PROBLEM DESCRIPTION> The answer is every line in the data below that contains the word "table".

RECORDED INFORMATION>
:::::
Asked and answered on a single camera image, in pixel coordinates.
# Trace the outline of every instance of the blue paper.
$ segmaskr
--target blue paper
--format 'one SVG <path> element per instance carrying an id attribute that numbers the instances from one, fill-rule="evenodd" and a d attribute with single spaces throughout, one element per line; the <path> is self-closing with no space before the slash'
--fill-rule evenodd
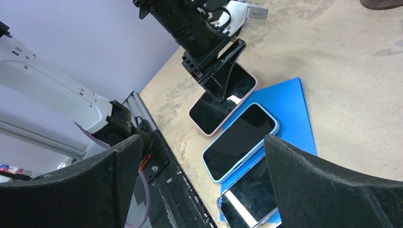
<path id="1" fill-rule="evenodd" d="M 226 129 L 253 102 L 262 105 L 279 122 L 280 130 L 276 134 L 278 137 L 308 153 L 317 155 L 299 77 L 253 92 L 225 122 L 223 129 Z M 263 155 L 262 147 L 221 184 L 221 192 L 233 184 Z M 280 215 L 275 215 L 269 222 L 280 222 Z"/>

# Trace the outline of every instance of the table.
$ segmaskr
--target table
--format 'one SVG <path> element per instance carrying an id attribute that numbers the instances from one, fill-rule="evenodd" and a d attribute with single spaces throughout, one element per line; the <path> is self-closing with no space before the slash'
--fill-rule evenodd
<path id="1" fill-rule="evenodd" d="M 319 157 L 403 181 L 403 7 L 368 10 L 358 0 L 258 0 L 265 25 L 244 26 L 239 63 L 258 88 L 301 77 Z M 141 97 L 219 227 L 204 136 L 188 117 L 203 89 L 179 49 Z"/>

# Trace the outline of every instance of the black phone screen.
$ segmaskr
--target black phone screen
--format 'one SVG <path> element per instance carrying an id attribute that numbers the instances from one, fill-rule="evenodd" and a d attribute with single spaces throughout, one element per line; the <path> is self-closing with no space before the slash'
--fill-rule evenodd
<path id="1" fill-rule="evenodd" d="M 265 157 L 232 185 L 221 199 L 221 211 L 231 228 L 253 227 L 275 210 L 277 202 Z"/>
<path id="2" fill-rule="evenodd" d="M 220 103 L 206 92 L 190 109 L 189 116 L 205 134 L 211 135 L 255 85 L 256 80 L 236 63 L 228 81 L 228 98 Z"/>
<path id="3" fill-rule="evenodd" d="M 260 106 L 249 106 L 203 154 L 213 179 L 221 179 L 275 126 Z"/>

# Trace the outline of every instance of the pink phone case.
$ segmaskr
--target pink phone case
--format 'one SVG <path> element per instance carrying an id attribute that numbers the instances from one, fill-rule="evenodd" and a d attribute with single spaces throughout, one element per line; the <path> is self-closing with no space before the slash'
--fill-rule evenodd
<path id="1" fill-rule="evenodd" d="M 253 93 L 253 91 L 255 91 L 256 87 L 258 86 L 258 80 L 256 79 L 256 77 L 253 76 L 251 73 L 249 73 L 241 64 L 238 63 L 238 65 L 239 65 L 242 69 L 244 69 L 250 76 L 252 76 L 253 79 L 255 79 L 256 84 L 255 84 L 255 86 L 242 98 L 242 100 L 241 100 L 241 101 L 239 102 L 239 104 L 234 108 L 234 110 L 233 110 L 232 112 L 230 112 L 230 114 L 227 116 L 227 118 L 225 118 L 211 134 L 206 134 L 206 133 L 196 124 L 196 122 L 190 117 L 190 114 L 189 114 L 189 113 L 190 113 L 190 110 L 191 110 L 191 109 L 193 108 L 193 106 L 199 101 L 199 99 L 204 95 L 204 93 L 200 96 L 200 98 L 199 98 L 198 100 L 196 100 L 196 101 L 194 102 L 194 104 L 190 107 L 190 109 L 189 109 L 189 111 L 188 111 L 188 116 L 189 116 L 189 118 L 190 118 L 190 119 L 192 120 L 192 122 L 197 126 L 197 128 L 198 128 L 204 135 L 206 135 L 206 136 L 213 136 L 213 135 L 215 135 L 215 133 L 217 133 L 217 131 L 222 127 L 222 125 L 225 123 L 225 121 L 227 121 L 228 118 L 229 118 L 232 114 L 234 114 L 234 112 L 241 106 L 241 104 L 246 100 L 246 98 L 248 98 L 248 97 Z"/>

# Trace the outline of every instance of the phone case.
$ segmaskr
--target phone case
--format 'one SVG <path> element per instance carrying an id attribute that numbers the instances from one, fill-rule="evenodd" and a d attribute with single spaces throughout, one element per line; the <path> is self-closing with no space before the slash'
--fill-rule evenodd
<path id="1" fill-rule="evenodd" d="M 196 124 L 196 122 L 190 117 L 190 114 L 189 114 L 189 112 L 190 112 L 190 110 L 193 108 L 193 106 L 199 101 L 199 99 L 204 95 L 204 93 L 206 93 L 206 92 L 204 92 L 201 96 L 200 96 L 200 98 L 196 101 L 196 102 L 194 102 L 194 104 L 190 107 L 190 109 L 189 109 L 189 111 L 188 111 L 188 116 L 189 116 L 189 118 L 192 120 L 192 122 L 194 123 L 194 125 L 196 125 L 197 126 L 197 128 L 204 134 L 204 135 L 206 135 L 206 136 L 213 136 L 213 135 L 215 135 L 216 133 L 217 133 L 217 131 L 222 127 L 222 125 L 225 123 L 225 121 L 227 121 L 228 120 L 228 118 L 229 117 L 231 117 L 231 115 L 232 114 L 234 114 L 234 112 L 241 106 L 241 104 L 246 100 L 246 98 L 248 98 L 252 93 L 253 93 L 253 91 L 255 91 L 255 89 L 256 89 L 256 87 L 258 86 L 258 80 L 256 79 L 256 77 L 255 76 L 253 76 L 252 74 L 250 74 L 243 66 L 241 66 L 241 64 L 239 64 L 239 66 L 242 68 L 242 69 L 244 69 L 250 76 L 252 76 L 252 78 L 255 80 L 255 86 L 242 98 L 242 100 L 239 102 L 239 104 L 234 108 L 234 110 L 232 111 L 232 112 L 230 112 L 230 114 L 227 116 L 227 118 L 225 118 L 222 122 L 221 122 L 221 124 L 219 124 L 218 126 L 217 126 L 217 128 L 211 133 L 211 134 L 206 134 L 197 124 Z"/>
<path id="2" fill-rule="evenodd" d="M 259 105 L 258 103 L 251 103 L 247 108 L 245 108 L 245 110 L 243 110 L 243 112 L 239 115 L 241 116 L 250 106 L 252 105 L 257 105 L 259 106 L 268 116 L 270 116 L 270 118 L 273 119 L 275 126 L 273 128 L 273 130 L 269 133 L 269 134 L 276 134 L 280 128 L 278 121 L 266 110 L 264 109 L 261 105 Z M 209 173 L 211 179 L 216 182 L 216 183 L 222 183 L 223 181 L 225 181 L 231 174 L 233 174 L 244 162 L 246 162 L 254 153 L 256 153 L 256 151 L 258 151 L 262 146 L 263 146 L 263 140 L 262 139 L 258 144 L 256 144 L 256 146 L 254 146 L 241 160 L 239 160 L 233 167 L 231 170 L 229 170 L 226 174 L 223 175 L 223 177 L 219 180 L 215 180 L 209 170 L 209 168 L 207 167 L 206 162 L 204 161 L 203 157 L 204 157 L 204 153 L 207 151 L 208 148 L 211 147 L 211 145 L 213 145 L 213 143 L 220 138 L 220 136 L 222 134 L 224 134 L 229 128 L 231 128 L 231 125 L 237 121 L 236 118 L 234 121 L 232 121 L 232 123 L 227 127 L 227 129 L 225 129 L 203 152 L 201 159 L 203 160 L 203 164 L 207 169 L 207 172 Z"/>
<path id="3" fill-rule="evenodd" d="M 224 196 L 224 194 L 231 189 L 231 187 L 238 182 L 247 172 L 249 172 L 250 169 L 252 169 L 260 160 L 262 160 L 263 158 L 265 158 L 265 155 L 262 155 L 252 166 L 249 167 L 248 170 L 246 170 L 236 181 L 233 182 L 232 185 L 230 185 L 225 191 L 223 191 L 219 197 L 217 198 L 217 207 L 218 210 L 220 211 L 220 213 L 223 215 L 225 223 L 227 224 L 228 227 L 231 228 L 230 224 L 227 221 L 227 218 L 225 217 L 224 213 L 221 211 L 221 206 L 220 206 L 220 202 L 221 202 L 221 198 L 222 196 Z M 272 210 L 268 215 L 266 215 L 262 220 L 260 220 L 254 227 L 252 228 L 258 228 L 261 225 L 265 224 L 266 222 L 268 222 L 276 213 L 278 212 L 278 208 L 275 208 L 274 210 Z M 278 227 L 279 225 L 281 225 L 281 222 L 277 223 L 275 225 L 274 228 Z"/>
:::::
SOLUTION>
# Trace the outline of every instance of the table.
--target table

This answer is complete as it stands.